En fait de biographie, je ne connais guère que celles consacrées par Dominique Bona (Académicienne depuis dix ans) à André Maurois, à Paul Valéry, à Romain Gary, à Berthe Morisot, à Camille et Paul Claudel. Ces livres m’ont enchanté, surtout le premier (« Il n’y a qu’un amour »), pour des raisons personnelles. Il est vrai que Mme Bona s’intéresse surtout aux événements sentimentaux qui ont émaillé la vie bien remplie de ces personnages célèbres, et particulièrement à la place des femmes ou au regard des femmes.

Rien de tel dans l’ouvrage de Stefan Zweig ! La biographie proprement dite n’occupe qu’une petite partie du texte (50 pages sur 340 !) ; et d’ailleurs, datant de 1921, elle n’embrasse qu’une petite partie de l’existence de son sujet, décédé en 1944 ; tout le reste, c’est une analyse approfondie – et parfois fastidieuse, disons-le – de l’œuvre littéraire et politique de Romain Rolland, présentée sous forme de courts chapitres thématiques : le cycle des drames inconnus (non publiés) (1890-1895), « les Tragédies de la foi » (publiées seulement en 1913, dix ans après leur écriture), « le Théâtre de la Révolution » (1896-1902), « Les vies des hommes illustres » (Beethoven, Michel-Ange, Tolstoï), « Jean-Christophe » (Zweig va jusqu’à consacrer de courtes monographies aux trois personnages principaux, ainsi qu’à l’image de la France, de l’Allemagne et de l’Italie dans le roman !), « Colas Breugnon », sa débauche d’efforts pour éviter la guerre, les Manifestes, « Au-dessus de la mêlée » (septembre 2014), la correspondance de Rolland, son rôle de conseiller, son Journal (celui tenu pendant l’Occupation deviendra célèbre…). Zweig entrecoupe le fil historique de l’analyse des ouvrages successifs, d’analyses transverses : l’époque et l’œuvre, aspiration à la grandeur morale, Jean-Christophe et les nations, Rolland prophète, etc.

Il suit en cela les recommandations de Goethe, rappelées en exergue : « Lorsque nous étudions une biographie, qui se développe sur plusieurs plans différents, nous nous trouvons obligés (…) de rapprocher tout ce qui peut constituer une suite logique ».

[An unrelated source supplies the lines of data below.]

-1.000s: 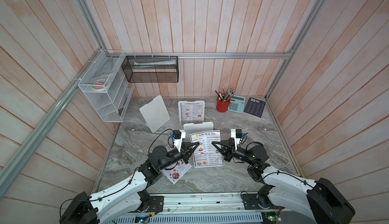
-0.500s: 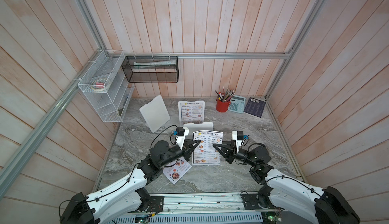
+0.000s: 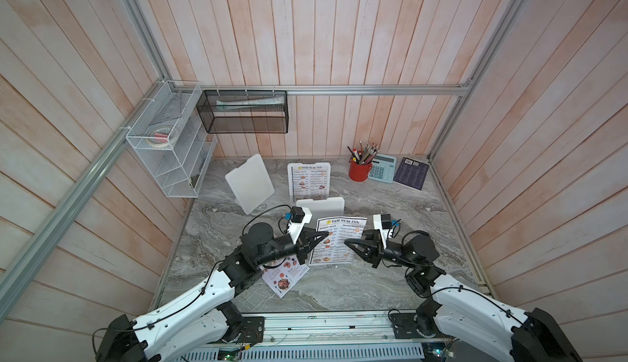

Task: Insert the menus into the narrow rack
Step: Pick up the menu from the center of the board.

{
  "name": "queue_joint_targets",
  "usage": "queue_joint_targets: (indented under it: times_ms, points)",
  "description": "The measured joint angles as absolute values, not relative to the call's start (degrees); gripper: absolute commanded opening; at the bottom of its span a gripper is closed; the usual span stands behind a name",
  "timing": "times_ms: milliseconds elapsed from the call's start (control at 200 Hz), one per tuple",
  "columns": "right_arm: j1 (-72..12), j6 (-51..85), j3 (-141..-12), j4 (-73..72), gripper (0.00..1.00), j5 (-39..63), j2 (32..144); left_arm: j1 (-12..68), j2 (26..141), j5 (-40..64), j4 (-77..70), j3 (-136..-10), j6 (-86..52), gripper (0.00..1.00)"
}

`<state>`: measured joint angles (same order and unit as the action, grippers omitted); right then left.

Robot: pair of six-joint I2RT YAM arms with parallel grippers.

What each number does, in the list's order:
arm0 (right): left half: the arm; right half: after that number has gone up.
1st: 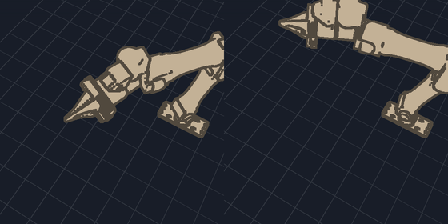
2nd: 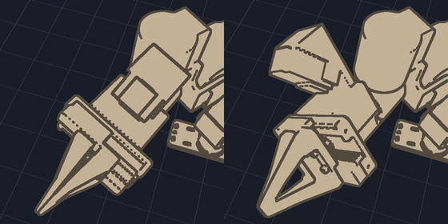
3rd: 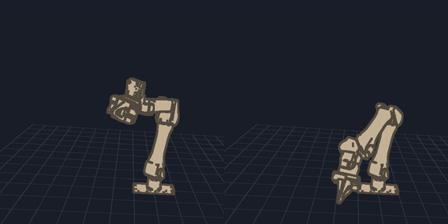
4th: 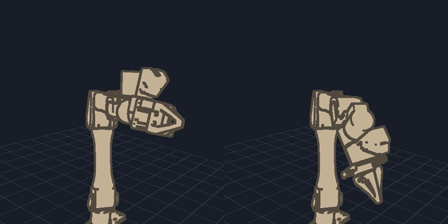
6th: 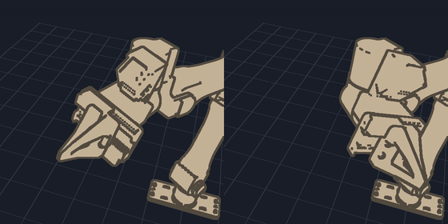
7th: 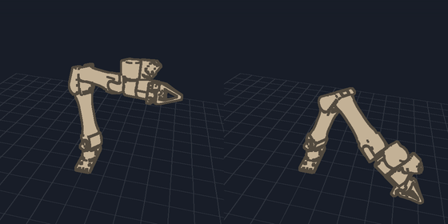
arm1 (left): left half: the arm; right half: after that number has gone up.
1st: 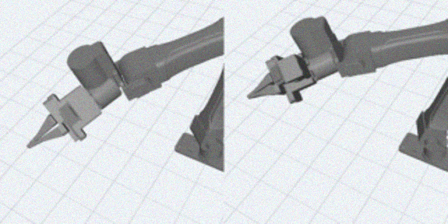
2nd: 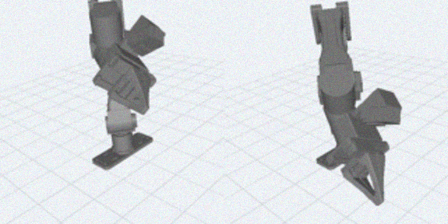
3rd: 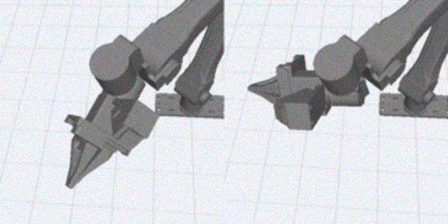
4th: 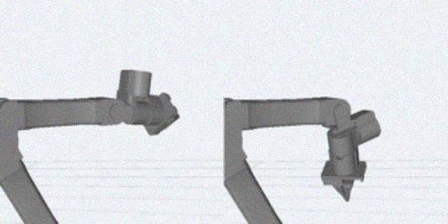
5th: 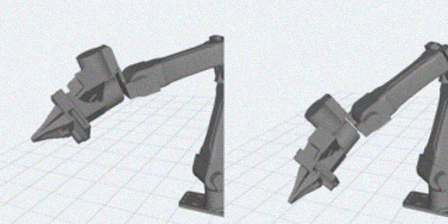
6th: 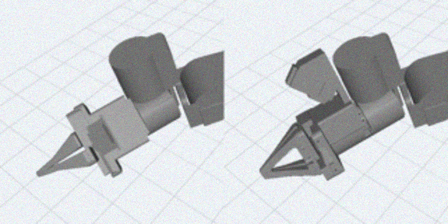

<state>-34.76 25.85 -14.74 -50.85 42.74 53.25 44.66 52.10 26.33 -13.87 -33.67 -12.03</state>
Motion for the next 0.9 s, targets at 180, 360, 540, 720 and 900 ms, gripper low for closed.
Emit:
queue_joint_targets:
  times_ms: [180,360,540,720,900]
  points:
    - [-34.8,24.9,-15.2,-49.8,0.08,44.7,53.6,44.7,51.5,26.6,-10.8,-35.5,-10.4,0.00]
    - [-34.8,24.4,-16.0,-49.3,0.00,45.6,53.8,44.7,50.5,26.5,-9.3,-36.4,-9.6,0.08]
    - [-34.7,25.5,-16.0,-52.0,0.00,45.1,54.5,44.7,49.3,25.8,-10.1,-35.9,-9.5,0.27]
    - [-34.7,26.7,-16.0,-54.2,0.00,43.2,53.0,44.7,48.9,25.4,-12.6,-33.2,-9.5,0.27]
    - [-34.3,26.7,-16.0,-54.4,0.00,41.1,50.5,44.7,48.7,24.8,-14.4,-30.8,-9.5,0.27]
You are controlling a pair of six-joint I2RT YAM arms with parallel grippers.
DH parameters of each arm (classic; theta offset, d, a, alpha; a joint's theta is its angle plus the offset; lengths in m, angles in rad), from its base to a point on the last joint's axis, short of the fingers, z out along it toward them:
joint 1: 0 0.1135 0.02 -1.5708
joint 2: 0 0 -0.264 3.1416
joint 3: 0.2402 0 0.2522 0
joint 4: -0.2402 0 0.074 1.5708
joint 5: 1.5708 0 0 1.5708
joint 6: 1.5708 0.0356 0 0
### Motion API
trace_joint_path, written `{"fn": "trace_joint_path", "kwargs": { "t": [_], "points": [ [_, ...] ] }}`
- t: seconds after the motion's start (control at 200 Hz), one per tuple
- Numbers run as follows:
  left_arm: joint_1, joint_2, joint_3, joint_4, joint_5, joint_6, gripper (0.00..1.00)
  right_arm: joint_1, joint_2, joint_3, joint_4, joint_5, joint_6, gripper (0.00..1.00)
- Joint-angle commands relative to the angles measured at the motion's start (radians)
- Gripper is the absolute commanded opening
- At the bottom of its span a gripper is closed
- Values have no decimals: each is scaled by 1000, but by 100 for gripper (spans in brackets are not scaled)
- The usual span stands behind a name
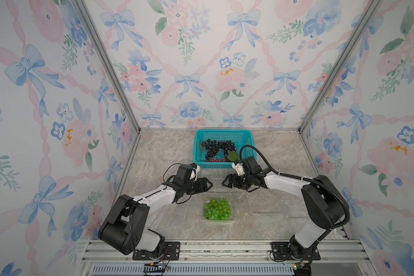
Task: Pack grapes into containers
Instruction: Close the packing box at the center of the board.
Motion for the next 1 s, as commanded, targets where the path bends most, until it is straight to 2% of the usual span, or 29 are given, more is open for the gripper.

C’est donc un livre quelque peu encyclopédique (la table des matières est explicite), sans beaucoup d’objectivité probablement, une sorte de travail universitaire, au style neutre et sans éclat, instructif évidemment en tant qu’introduction à l’œuvre de Romain Rolland mais plutôt réservé, me semble-t-il, à ceux qui l’étudient.
Dans un billet à venir, prenant l’avis de Stefan Zweig pour argent comptant, nous examinerons ce qu’il nous apprend de son modèle moral : Romain Rolland.
Dans une courte préface, S. Zweig écrit : « avant tout (de) rendre témoignage à l’homme qui fut pour moi, et pour beaucoup d’autres, le plus grand événement moral de notre époque (…) Ce livre (…) a été dicté par un sentiment de reconnaissance pour avoir connu, au milieu de notre siècle égaré, le miracle d’une existence toute de pureté ».